Kansas awards three delegates to the winner of each of the state’s four Congressional districts. Mr. Romney will likely be most competitive in Kansas’ Third Congressional District, which is dominated by Wyandotte County (Kansas City) and Johnson County (Kansas City suburbs). Johnson County Republicans are more affluent and moderate on social issues than those elsewhere in the state (although they are still quite conservative).

In 2008, Mr. Huckabee received “only” 53 percent in the Third District. Agriculture and industry hold sway in most of Kansas, but the suburbs of Kansas City are one of the few places in the state where service jobs are a principal presence.

The western half of Kansas comprises small towns, very conservative and very likely to favor Mr. Santorum. He should win the First Congressional District, which covers essentially all of western Kansas. It is predominantly rural, with farms in the north and more industrial agriculture, like slaughterhouses, in the south.

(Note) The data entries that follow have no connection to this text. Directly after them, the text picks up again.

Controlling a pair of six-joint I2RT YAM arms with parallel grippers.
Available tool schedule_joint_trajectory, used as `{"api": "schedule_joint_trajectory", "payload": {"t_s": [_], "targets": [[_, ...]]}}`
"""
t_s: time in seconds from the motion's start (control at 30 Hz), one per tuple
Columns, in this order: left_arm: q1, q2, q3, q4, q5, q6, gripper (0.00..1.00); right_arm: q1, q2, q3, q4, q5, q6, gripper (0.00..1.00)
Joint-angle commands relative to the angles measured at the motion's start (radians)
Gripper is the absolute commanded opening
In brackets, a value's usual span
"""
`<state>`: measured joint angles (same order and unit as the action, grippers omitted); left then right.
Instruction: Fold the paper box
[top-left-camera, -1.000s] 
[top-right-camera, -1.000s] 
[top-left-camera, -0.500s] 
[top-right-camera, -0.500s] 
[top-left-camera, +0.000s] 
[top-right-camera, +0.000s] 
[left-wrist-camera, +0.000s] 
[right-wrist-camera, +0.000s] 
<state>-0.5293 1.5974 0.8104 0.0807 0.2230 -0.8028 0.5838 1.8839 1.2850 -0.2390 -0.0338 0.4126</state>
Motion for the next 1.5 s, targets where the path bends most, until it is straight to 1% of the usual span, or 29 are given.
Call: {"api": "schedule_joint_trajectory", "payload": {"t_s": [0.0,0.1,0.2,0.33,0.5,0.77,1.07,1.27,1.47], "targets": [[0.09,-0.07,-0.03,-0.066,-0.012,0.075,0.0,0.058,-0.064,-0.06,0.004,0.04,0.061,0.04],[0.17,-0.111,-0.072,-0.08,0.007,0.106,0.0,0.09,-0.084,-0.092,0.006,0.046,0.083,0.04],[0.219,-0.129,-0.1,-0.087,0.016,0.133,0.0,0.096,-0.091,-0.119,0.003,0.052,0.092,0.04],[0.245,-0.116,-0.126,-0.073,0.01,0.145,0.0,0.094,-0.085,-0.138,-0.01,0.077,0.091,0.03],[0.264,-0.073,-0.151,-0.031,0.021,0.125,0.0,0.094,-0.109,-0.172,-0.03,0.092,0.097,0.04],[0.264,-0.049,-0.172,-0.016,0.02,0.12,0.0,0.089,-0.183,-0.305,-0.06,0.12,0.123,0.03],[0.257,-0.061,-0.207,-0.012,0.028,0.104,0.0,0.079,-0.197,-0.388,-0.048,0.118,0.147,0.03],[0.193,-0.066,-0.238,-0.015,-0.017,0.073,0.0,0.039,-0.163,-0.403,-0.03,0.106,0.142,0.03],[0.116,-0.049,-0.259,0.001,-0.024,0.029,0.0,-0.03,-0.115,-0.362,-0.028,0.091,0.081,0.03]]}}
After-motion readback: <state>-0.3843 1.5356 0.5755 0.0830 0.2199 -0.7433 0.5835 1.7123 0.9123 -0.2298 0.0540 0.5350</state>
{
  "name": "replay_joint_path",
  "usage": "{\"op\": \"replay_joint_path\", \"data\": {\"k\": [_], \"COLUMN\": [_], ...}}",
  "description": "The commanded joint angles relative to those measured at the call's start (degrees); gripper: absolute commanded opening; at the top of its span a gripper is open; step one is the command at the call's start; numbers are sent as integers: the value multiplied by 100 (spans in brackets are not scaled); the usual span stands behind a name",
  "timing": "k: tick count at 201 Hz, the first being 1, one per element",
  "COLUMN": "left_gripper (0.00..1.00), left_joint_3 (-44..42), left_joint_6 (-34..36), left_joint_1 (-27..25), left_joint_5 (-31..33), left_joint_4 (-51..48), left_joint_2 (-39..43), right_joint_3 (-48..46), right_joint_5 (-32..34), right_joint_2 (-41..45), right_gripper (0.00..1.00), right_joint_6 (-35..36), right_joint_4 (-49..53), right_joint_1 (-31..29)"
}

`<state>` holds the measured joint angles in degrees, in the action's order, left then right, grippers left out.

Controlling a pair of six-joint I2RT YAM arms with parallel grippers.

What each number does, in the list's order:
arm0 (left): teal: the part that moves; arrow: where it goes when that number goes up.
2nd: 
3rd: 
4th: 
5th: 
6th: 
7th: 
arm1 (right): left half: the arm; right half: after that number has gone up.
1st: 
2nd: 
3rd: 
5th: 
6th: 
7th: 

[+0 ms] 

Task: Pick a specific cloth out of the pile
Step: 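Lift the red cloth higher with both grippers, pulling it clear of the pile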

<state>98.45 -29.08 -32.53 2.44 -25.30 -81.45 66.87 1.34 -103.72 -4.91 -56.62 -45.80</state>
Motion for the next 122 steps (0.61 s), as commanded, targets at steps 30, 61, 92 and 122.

The lightly populated counties in West Kansas are among the most socially conservative in the country. Their focus, both politically and culturally, on hot-button social issues, particularly abortion, was chronicled in the best-selling book, “What’s the Matter With Kansas?” by Thomas Frank.

Mr. Santorum will also almost certainly win the Fourth Congressional District in south-central Kansas, which includes Wichita. The Fourth District, dominated by the aviation and oil and gas industries around Wichita, is more blue-collar than the Third Congressional District. The Fourth District gave Mr. Huckabee his highest vote share in 2008, 67 percent.

Mr. Paul’s most promising district is the Second, which covers all of eastern Kansas except the area around Kansas City. Although Mr. Santorum should be considered the favorite in the Second District, it includes the state’s two largest universities, the University of Kansas and Kansas State University, and young voters have shown more of an affinity for Mr. Paul than other age groups.

Mr. Romney does have some advantages. He has received endorsements from the elder statesman of Kansas politics, former Senator Bob Dole, as well as Kansas’ current secretary of state, Kris Kobach, a conservative who has gained national prominence for his role in writing tough immigration laws.

Polling in Mississippi and Alabama, two states that also present demographic challenges to Mr. Romney, show a close race. Perhaps rank-and-file Republicans are coalescing around Mr. Romney, and he will exceed expectations in Kansas.

Still, Kansas is about as unfavorable a state as Mr. Romney will encounter, and because the state is holding caucuses rather than a primary, a lower turnout will likely exacerbate Mr. Romney’s disadvantage.

Micah Cohen is FiveThirtyEight’s former managing editor.